Deux bières plus tard, Nona Marie Invie s’installe timidement derrière son piano. En matière de captatio benevolentiae, force est de constater que Dark Dark Dark ne mise pas sur la même stratégie que ceux qui les ont précédés sur scène : là où J. Tilman multipliait les adresses au public entre deux morceaux, les Minnesotiens se montrent nettement plus réservés (seul Marshall LaCount, passant du banjo à la clarinette tout au long du concert, se fendra de quelques remerciements polis). C’est que Dark Dark Dark n’a aucunement besoin de recourir à l’artifice, la qualité du live se suffisant amplement à elle-même. Majoritairement empruntés au très bon Who Needs Who, les titres se succèdent avec naturel et délicatesse, à tel point que celles qui étaient tombées sous le charme des contorsions de Tilman sont désormais séduites par la voix d’Invie. D’une maîtrise admirable, celle-ci emplit l’Orangerie de sa grâce, et il est difficile, au final, de définir quel morceau, de “Tell me”, “Daydreaming” ou “How It Went Down”, aura constitué le meilleur moment de cette prestation pleine de finesse.

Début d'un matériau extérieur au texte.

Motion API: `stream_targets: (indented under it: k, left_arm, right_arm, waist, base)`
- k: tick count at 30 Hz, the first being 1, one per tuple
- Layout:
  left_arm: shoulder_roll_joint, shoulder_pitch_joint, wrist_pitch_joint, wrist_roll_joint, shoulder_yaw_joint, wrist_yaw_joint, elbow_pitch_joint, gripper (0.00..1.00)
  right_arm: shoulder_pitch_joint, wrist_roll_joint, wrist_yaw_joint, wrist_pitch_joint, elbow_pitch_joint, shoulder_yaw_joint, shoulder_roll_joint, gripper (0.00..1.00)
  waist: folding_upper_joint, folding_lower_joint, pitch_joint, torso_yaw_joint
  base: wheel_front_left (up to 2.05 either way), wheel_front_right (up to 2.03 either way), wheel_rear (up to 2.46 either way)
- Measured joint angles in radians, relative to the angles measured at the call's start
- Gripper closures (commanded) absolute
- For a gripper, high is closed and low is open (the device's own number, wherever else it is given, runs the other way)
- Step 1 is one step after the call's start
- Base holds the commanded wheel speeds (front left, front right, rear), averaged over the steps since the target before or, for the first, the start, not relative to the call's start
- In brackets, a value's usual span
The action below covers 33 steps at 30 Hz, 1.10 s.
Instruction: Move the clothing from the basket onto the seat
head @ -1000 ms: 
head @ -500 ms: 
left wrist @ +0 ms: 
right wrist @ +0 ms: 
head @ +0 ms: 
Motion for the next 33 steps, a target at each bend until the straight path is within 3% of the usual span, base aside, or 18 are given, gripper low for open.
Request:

C’est néanmoins à Shearwater qu’il convient, s’il y a lieu, de décerner la palme de la performance, dont le concert a excellemment conclu ce triptyque automnal. J’en profite volontiers pour confesser l’affection toute particulière que je porte à ce groupe, dont le moindre des mérites n’est pas de compter en ses rangs Jonathan Meiburg, soit l’un des frontmen les plus à même de mettre à mal la représentation prototypique du rockeur imbécile. Piochant allègrement dans Animal Joy, l’un des albums les plus sous-estimés de cette année, tout en s’autorisant quelques détours par des morceaux plus datés (“God Made Me”, “White Waves”, “Castaways”), le quintet épate de précision et de puissance. Et si je me prends à regretter qu’“Animal Life”, titre liminaire du dernier album, soit joué en deuxième position, à un moment où la voix de Meiburg, légèrement grippé, ne semble pas encore tout à fait prête, l’interprétation impeccable de “You As You Were”, le défouloir électrique d’“Immaculate” et l’élan polyphonique de “Breaking The Yearlings” ont tôt fait de conforter ma certitude que la cuvée 2012 de Shearwater est un grand cru. Alors quand, en guise de rappel, Meiburg commence par revenir seul sur scène pour demander au public s’il a envie d’entendre l’un ou l’autre morceau en particulier, puis, rejoint par ses comparses, revisite sur commande le répertoire de Rook, je me dis qu’on vient de m’offrir une nouvelle variante de la définition de la classe.